On May 26, 2011, Dr. B. Gajwani, also upon referral from the SSA, prepared a physical residual functional capacity ("RFC") assessment based on the medical evidence Matos submitted as part of her claim. See id. at 904, 909. Gajwani concluded that Matos possessed an RFC consistent with light work, finding only mild limitations on Matos's ability to walk long distances and determining that her respiratory impairments did not satisfy the criteria of a disability recognized under SSA listings. See id. at 910. The report also noted that, although her impairment was moderate, Matos should avoid concentrated exposure to fumes, odors, dusts, gases, and poor ventilation. Id. at 907.

On May 2, 2011, Matos met with Dr. Dmitri Bougakov on referral for a psychiatric consultative examination. Id. at 705. Bougakov found that Matos did not exhibit any significant psychiatric or cognitive symptoms and that, with the exception of mild difficulties performing simple tasks and learning new tasks, she did not have significant vocational difficulties. Id. On May 12, 2011, a psychiatric review was prepared by state agency psychologist Dr. R. Nobel. Id. at 713. Nobel noted that Matos suffered from an anxiety-related disorder, but found that it was not severe. Id.

3. Hearing Before the ALJ

Matos represented herself at the hearing held before ALJ Stacchini on December 2, 2011. Id. at 31, 34-35. Questioned by the ALJ first about her work history, Matos stated that her most recent employment had ended because the business closed, and that she had been looking for work but was "sick with kidney stones for three months" and was "done looking." Id. at 43. The ALJ then asked Matos about her medical history, and Matos described her medication regimens for asthma as well as for hypertension and high cholesterol. Id. at 50-53. She voiced her frustration with being unable to find work due to the problems with wheezing from asthma, which she hoped would stop once she got injections. Id. at 52-53. Finally, the ALJ asked Matos about her daily activities around the house and her hobbies. Id. at 54-56. Matos stated that she did not go out often and enjoyed staying at home and playing with her poodles, despite the fact that she has been told by doctors that she should get rid of them because of her asthma. Id. at 55-56.

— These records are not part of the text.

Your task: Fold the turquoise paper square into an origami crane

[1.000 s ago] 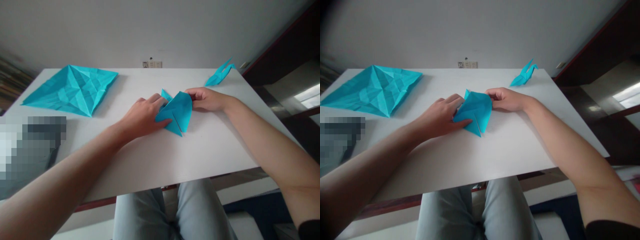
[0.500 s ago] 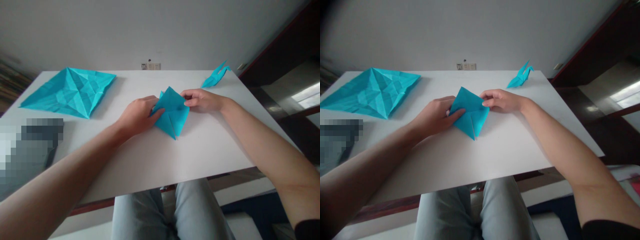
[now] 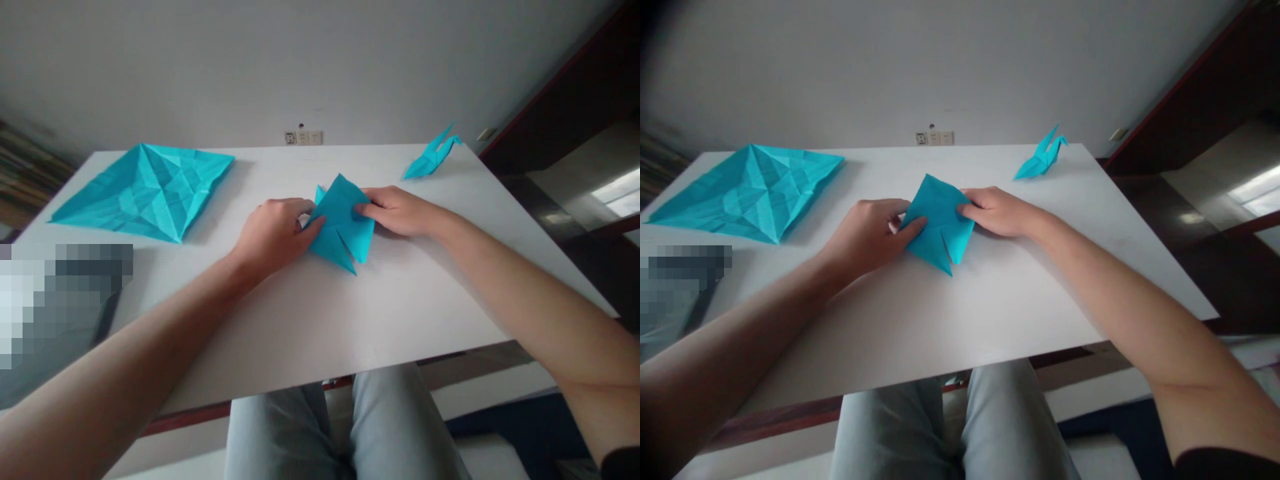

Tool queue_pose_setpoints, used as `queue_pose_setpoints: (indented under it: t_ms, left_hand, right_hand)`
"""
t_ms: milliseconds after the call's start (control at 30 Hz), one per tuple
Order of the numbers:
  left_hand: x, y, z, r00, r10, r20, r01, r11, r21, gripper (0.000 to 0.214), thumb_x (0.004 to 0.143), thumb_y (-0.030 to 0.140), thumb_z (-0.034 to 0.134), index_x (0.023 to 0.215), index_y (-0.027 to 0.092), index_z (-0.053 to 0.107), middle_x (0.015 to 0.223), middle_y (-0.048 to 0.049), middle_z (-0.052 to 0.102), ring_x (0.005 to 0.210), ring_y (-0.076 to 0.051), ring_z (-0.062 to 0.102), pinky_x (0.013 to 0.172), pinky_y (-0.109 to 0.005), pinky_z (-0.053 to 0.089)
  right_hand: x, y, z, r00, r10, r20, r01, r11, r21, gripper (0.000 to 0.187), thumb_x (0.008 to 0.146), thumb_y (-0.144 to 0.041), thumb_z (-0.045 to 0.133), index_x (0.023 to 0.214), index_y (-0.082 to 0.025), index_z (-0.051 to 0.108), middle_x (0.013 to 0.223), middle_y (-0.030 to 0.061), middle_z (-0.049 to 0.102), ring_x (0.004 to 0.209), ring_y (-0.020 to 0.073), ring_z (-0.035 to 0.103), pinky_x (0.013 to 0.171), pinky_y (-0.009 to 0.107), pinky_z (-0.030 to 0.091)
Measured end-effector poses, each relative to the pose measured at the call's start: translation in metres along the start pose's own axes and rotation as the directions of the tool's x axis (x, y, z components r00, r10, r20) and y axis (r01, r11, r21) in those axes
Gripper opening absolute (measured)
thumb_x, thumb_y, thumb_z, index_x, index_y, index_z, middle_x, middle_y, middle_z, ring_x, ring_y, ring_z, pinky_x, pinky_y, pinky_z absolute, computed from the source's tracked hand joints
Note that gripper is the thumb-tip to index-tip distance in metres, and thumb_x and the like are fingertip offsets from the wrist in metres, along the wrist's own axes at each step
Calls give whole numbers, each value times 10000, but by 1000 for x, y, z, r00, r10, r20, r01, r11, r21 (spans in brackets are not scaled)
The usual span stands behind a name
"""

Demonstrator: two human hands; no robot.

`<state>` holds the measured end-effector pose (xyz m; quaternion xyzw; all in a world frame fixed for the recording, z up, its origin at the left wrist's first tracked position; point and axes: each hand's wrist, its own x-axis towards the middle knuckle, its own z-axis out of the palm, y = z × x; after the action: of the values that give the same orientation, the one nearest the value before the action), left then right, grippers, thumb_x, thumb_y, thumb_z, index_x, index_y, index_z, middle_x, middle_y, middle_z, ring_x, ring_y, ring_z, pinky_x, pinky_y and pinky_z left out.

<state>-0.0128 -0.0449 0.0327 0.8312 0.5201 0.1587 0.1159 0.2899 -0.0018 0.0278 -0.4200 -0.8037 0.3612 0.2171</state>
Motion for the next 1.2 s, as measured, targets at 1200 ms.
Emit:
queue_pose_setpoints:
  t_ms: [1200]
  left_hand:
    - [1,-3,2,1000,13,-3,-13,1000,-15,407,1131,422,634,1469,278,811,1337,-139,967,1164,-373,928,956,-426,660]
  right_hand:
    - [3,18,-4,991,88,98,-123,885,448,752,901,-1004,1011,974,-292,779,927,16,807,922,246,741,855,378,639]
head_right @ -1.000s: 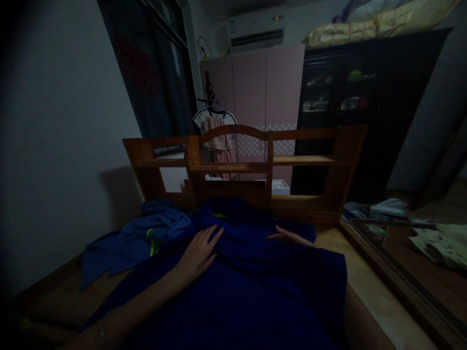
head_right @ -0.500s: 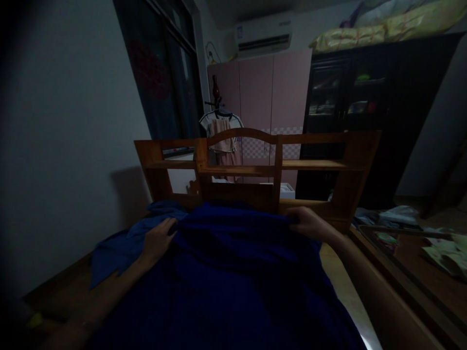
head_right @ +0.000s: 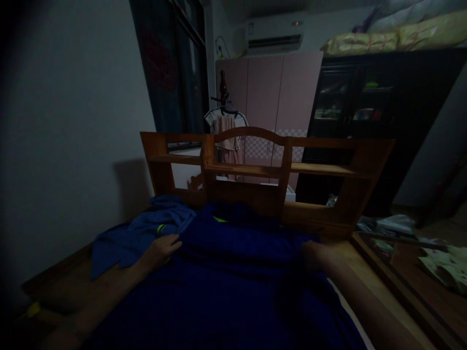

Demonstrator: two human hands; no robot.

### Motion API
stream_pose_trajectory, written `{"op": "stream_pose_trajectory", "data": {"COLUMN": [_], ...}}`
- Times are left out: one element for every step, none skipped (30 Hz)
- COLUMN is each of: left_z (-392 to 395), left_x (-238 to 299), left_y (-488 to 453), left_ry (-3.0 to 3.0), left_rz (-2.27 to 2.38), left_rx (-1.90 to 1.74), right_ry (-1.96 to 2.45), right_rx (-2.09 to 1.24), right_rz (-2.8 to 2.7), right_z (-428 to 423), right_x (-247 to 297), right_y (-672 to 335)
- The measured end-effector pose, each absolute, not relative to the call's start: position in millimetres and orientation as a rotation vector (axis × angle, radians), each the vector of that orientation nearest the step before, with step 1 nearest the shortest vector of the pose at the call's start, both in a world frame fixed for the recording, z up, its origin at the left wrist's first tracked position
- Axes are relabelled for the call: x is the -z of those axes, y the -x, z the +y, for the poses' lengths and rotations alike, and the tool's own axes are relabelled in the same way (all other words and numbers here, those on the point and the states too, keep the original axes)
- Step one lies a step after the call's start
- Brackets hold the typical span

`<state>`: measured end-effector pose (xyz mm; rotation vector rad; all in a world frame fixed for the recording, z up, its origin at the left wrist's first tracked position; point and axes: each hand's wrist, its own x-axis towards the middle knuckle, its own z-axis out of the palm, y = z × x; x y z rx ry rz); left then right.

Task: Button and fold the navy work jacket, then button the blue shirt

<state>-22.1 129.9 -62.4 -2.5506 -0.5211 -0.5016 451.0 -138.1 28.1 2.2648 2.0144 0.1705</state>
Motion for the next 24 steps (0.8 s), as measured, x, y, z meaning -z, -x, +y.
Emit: {"op": "stream_pose_trajectory", "data": {"left_z": [131, 132, 132, 133, 133, 133, 132, 131, 130, 129, 127, 125, 123, 122, 120, 119, 118, 117, 117, 117, 117, 118, 118, 119], "left_x": [68, 72, 75, 76, 77, 76, 75, 73, 71, 69, 67, 65, 63, 61, 58, 56, 53, 51, 49, 47, 46, 46, 46, 46], "left_y": [24, 25, 25, 25, 25, 24, 24, 25, 25, 25, 26, 26, 26, 26, 26, 26, 25, 25, 26, 26, 27, 29, 30, 31], "left_ry": [2.55, 2.551, 2.556, 2.56, 2.563, 2.562, 2.559, 2.554, 2.549, 2.546, 2.546, 2.546, 2.548, 2.552, 2.555, 2.553, 2.547, 2.534, 2.518, 2.5, 2.488, 2.485, 2.487, 2.491], "left_rz": [-0.518, -0.522, -0.526, -0.527, -0.525, -0.521, -0.52, -0.524, -0.529, -0.536, -0.543, -0.551, -0.557, -0.558, -0.56, -0.571, -0.594, -0.631, -0.672, -0.711, -0.741, -0.761, -0.784, -0.817], "left_rx": [0.514, 0.527, 0.537, 0.544, 0.547, 0.548, 0.547, 0.546, 0.545, 0.543, 0.541, 0.541, 0.545, 0.551, 0.564, 0.59, 0.629, 0.674, 0.722, 0.763, 0.79, 0.8, 0.799, 0.796], "right_ry": [-2.245, -2.245, -2.265, -2.358, -2.442, -2.486, -2.562, -2.583, -2.607, -2.635, -2.64, -2.644, -2.659, -2.686, -2.73, -2.784, -2.839, -2.883, -2.909, -2.915, -2.903, -2.876, -2.842, -2.805], "right_rx": [-0.07, 0.014, 0.096, 0.225, 0.371, 0.526, 0.645, 0.679, 0.681, 0.673, 0.669, 0.656, 0.627, 0.58, 0.514, 0.434, 0.35, 0.276, 0.221, 0.184, 0.168, 0.171, 0.191, 0.22], "right_rz": [2.049, 2.117, 2.21, 2.356, 2.521, 2.645, 2.681, 2.68, 2.671, 2.667, 2.675, 2.689, 2.706, 2.722, 2.733, 2.735, 2.726, 2.709, 2.689, 2.668, 2.649, 2.629, 2.608, 2.581], "right_z": [-130, -118, -103, -84, -64, -41, -19, 3, 23, 42, 59, 74, 87, 98, 109, 118, 127, 135, 142, 147, 152, 154, 155, 154], "right_x": [-33, -41, -48, -55, -58, -58, -53, -45, -35, -24, -15, -7, -3, -2, -4, -8, -14, -20, -25, -29, -31, -31, -29, -26], "right_y": [-453, -450, -441, -428, -410, -389, -367, -344, -322, -302, -286, -273, -263, -257, -254, -252, -252, -252, -252, -252, -251, -251, -251, -253]}}
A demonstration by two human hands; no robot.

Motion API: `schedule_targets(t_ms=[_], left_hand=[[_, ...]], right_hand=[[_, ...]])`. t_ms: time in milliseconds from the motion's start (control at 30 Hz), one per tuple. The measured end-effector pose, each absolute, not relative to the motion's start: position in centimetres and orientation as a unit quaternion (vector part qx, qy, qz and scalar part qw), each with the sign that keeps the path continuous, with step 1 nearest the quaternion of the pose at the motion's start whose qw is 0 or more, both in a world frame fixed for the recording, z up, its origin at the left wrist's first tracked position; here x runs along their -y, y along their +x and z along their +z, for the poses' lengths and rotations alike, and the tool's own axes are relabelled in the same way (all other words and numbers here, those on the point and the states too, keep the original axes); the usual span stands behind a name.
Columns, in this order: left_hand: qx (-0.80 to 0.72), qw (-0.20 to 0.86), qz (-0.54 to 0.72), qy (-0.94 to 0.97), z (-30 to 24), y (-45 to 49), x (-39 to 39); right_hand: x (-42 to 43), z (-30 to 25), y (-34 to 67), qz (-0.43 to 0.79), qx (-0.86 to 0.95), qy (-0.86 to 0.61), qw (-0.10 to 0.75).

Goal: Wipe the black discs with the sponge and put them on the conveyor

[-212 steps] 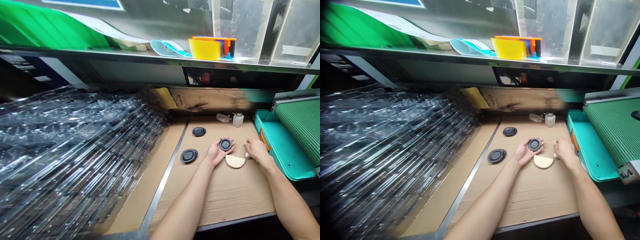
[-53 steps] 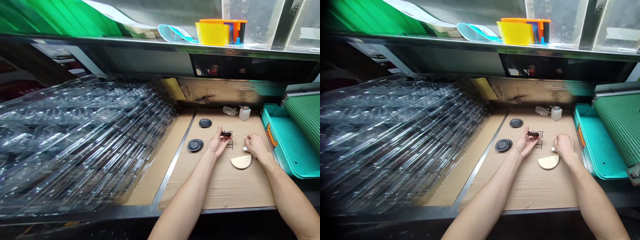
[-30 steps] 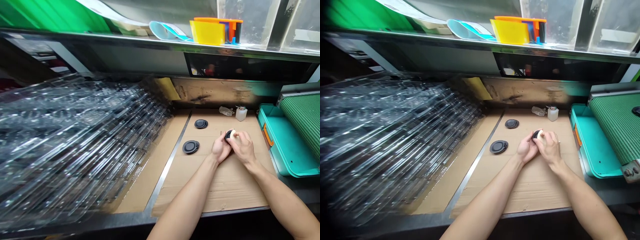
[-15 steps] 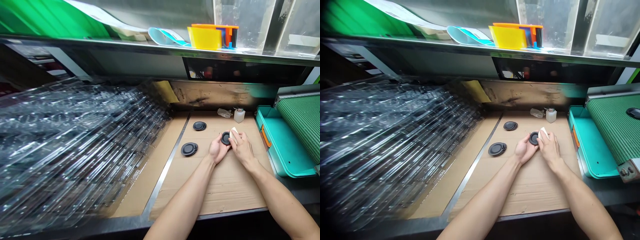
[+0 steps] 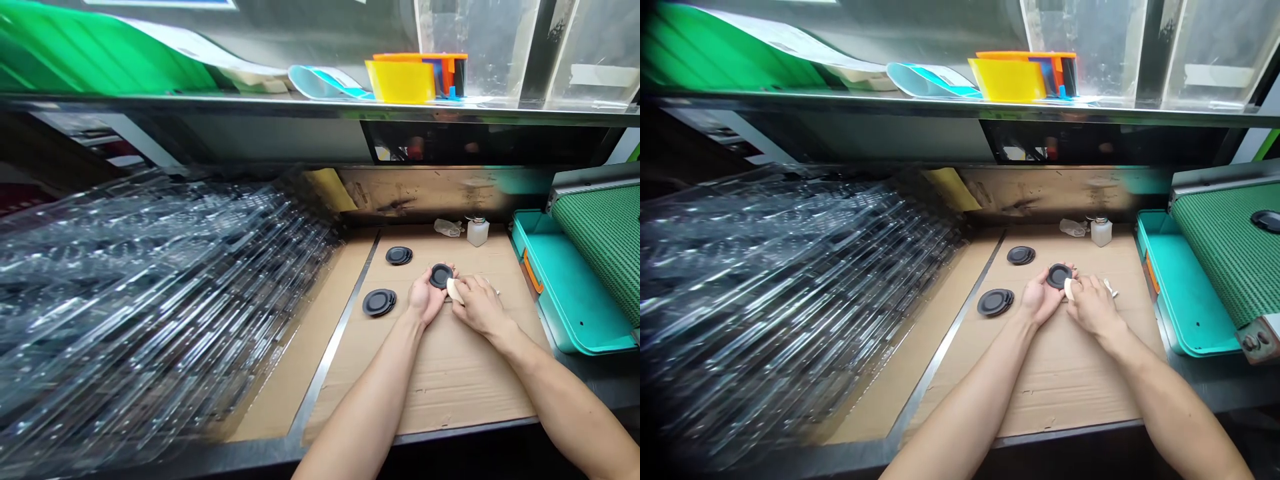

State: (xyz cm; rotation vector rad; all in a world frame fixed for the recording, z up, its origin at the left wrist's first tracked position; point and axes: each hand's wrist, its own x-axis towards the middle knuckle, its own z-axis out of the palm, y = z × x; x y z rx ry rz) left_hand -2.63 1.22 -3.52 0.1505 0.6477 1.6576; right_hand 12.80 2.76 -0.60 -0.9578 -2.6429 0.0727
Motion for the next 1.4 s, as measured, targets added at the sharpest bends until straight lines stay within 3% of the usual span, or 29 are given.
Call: schedule_targets(t_ms=[200, 633, 1100, 1200, 1400], left_hand=[[-0.253, 0.637, 0.727, 0.035, -2.7, -4.2, -0.7], [-0.180, 0.627, 0.758, 0.001, -0.8, -5.4, 0.4], [-0.203, 0.662, 0.720, 0.038, -0.9, -4.8, 0.4], [-0.297, 0.568, 0.757, 0.127, -1.8, -3.9, 0.0], [-0.559, 0.208, 0.706, 0.381, -2.8, -1.7, 0.1]], right_hand=[[-3.1, -0.8, 13.4, 0.069, 0.911, -0.358, 0.191], [-2.2, -0.9, 12.9, 0.087, 0.941, -0.315, 0.092], [-2.6, -2.0, 12.7, 0.129, 0.929, -0.322, 0.129], [-2.6, -2.2, 12.8, 0.135, 0.927, -0.322, 0.135], [-2.8, -2.1, 12.9, 0.137, 0.928, -0.312, 0.150]])
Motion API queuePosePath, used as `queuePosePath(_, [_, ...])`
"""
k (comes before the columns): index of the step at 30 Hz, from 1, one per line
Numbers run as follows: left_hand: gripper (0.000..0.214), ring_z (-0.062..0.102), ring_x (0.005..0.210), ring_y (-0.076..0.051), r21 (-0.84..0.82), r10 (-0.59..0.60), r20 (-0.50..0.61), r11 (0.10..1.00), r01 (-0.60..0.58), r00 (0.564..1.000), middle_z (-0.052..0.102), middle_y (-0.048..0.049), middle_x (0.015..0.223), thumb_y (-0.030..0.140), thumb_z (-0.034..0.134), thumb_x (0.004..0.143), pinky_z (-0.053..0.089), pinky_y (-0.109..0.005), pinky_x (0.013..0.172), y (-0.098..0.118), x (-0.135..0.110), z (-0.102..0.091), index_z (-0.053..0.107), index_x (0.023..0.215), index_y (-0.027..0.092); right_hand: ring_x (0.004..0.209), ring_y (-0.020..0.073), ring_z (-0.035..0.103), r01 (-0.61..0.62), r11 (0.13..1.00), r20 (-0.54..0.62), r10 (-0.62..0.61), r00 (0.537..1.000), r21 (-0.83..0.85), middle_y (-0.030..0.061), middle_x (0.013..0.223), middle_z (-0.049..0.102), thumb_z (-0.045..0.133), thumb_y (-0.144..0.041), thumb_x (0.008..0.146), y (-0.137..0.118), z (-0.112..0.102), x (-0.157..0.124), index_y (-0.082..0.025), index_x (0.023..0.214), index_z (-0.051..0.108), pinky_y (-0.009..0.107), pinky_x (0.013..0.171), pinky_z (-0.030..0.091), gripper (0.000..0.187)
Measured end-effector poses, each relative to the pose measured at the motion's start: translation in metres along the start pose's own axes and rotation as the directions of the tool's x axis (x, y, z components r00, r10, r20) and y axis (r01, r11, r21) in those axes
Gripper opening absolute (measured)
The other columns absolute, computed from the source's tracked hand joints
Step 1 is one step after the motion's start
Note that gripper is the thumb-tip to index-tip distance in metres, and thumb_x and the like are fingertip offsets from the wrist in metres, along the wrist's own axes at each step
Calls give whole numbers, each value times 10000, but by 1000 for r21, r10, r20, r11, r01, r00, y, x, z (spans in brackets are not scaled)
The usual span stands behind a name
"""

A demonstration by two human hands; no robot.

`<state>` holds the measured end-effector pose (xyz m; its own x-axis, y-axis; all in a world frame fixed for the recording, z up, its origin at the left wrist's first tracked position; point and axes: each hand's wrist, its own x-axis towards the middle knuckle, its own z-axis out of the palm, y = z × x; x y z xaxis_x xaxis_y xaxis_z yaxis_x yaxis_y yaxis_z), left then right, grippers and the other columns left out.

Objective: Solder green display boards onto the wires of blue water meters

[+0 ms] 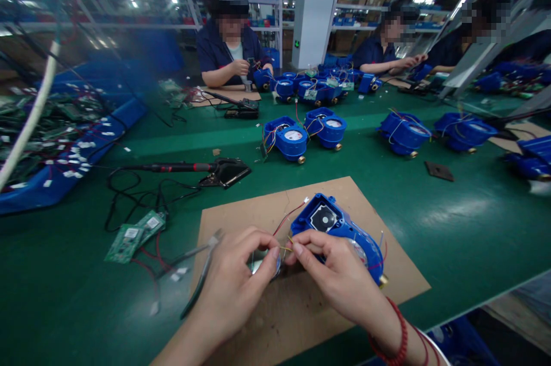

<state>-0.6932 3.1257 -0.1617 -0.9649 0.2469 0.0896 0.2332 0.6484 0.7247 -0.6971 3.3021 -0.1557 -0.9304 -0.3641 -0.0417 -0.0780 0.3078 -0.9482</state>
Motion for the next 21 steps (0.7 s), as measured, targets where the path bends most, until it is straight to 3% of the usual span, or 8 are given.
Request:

The ALJ then took testimony from two witnesses who joined the hearing by telephone: Dr. Gerald Greenberg, a medical expert who is a specialist in internal medicine and pulmonary medicine, and David Festa, a vocational expert who holds a master's degree in rehabilitation counseling. Id. at 58, 64. Greenberg concluded that Matos had back pain, hyperlipidemia, anxiety, asthma, and hypertension, but that none of the impairments was severe enough individually or in combination to meet or equal a qualifying disability under the SSA listings. Id. at 63. Greenberg also observed that, although Matos' kidney stones were a medically determinable impairment, they did not meet the durational requirement to qualify as a disability because they were not expected to last longer than 12 months. Id. at 63-64. In addition, Greenberg noted that Matos had daily living activities within normal limits with asthma precautions, and did not identify anything that would preclude Matos from working in an asthma-safe environment. Id. at 59, 64.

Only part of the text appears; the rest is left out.